### PROBLEM TO SOLVE
When you copy the listing, reproduce each line as it appears and omit every image.

◇ ◇ ◇ ◇

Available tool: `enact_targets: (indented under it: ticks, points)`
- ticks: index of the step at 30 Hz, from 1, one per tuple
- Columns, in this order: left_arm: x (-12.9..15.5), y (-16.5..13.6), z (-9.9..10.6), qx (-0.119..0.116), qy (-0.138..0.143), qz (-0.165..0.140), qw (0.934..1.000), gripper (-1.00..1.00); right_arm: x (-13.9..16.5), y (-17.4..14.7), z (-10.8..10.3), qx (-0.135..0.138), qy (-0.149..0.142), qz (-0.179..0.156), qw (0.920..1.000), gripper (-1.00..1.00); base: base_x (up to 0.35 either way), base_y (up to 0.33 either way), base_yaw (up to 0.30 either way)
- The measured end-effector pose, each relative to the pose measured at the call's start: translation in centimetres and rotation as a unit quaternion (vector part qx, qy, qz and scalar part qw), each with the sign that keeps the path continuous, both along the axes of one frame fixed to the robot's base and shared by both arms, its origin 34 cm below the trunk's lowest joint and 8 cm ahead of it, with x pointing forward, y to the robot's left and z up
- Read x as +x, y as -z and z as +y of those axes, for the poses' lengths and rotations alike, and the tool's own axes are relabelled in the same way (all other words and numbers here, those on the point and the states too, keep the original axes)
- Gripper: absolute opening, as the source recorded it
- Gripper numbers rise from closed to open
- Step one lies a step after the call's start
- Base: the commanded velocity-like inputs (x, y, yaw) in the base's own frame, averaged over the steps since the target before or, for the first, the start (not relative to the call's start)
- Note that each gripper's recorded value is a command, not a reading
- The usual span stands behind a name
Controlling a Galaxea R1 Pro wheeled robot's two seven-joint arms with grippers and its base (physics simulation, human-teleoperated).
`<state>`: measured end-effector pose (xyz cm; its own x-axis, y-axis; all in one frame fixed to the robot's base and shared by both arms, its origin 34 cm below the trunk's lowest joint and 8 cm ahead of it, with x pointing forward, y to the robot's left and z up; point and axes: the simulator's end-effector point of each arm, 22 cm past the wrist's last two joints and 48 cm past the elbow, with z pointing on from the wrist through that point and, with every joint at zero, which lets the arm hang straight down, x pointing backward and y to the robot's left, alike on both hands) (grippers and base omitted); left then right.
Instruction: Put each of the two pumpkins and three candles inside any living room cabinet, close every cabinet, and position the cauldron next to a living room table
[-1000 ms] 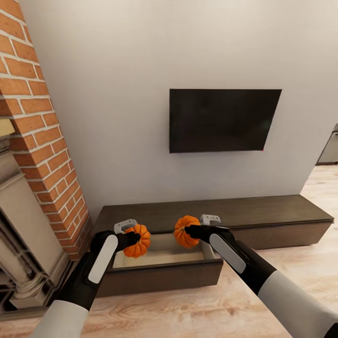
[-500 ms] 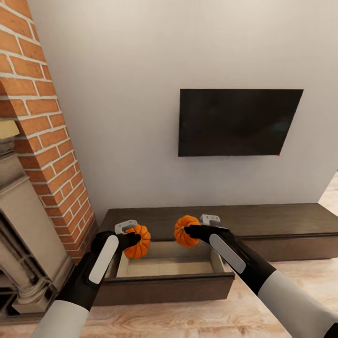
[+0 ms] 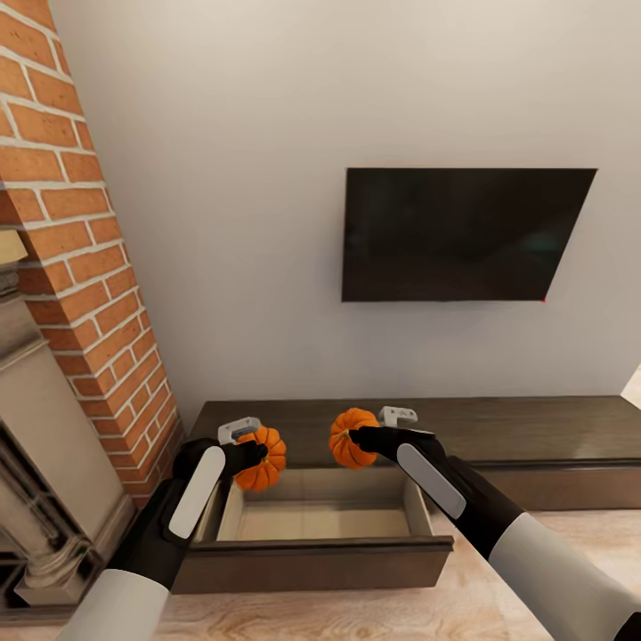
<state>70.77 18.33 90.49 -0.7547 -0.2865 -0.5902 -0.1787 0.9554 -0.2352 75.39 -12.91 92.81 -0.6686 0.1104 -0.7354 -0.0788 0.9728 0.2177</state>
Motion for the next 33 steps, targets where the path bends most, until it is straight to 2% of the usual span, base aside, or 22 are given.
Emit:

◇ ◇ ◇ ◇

### SOLUTION TO THIS TASK
Available tool: `enact_targets: (indented under it: ticks, points)`
- ticks: index of the step at 30 Hz, from 1, one per tuple
- Columns, in this order: left_arm: x (-12.9..15.5), y (-16.5..13.6), z (-9.9..10.6), qx (-0.119..0.116), qy (-0.138..0.143), qz (-0.165..0.140), qw (0.934..1.000), gripper (-1.00..1.00); right_arm: x (-13.9..16.5), y (-17.4..14.7), z (-10.8..10.3), qx (-0.135..0.138), qy (-0.149..0.142), qz (-0.179..0.156), qw (0.920..1.000), gripper (-1.00..1.00); base: base_x (up to 0.35 either way), base_y (up to 0.33 either way), base_yaw (up to 0.30 either way)
- The measured end-effector pose, each relative to the pose measured at the call's start: translation in centimetres and rotation as a unit quaternion (vector part qx, qy, qz and scalar part qw), each with the sign that keeps the path continuous, both along the axes of one frame fixed to the robot's base and shared by both arms, its origin 34 cm below the trunk's lowest joint and 8 cm ahead of it, with x pointing forward, y to the robot's left and z up
- Read x as +x, y as -z and z as +y of those axes, for the poses' lengths and rotations alike, and the tool's own axes are relabelled in the same way (all other words and numbers here, those on the point and the states too, keep the original axes)
- Gripper: absolute opening, as the source recorded it
- Gripper numbers rise from closed to open
- Step one lies a step after the call's start
- Base: the commanded velocity-like inputs (x, y, yaw) in the base's own frame, averaged over the steps since the target before or, for the first, the start (not relative to the call's start)
- Note that each gripper's recorded value is a command, not a reading
- The usual span stands behind a name
Controlling a Galaxea R1 Pro wheeled robot's two seven-joint arms with grippers and its base (physics simulation, human-teleoperated).
`<state>`: measured end-effector pose (xyz cm; its own x-axis, y-axis; all in one frame fixed to the robot's base and shared by both arms, its origin 34 cm below the trunk's lowest joint and 8 cm ahead of it, with x pointing forward, y to the robot's left and z up; point and axes: the simulator's end-effector point of each arm, 22 cm past the wrist's last two joints and 48 cm past the elbow, with z pointing on from the wrist through that point and, with every joint at zero, which lets the arm hang straight down, x pointing backward and y to the robot's left, alike on both hands) (grippers and base omitted); left then right.
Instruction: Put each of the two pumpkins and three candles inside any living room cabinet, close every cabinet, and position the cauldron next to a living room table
[-1000 ms] 
[-500 ms] 
[+0 ms] 
<state>70.77 18.33 90.49 -0.7547 -0.2865 -0.5902 -0.1787 0.9554 -0.2352 75.39 -12.91 92.81 -0.6686 0.1104 -0.7354 -0.0788 0.9728 0.2177</state>
Motion for the next 33 steps, targets where the path bends most, until it is straight to 2% of the usual span, base aside, or 22 are given.
Emit:

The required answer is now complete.